ACTIVITY
Starting at the line that contains "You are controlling", repeat each line exactly through the last line of the listing, and repeat nothing else.

DATA PROVIDED
☆ ☆ ☆

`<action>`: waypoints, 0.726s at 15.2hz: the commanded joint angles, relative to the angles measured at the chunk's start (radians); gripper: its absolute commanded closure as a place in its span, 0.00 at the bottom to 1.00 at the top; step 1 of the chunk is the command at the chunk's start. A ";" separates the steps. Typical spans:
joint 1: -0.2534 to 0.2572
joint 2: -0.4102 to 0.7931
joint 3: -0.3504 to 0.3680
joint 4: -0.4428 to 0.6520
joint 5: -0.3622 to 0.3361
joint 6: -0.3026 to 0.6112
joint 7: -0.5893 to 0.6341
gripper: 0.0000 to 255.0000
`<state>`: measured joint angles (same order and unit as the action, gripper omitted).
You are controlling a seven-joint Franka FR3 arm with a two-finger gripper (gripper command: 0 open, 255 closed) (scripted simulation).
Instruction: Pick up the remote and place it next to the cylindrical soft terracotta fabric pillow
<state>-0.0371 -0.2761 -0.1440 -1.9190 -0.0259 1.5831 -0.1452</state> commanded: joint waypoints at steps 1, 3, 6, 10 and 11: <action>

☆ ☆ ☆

RESULT BELOW
You are controlling a seven-joint Franka FR3 arm with a two-finger gripper (gripper command: 0 open, 255 closed) (scripted simulation).
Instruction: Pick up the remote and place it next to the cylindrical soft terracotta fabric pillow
<state>-0.0371 -0.2761 -0.1440 -1.9190 -0.0259 1.5831 -0.1452</state> commanded: joint waypoints at steps 1, 3, 6, 10 and 11: <action>

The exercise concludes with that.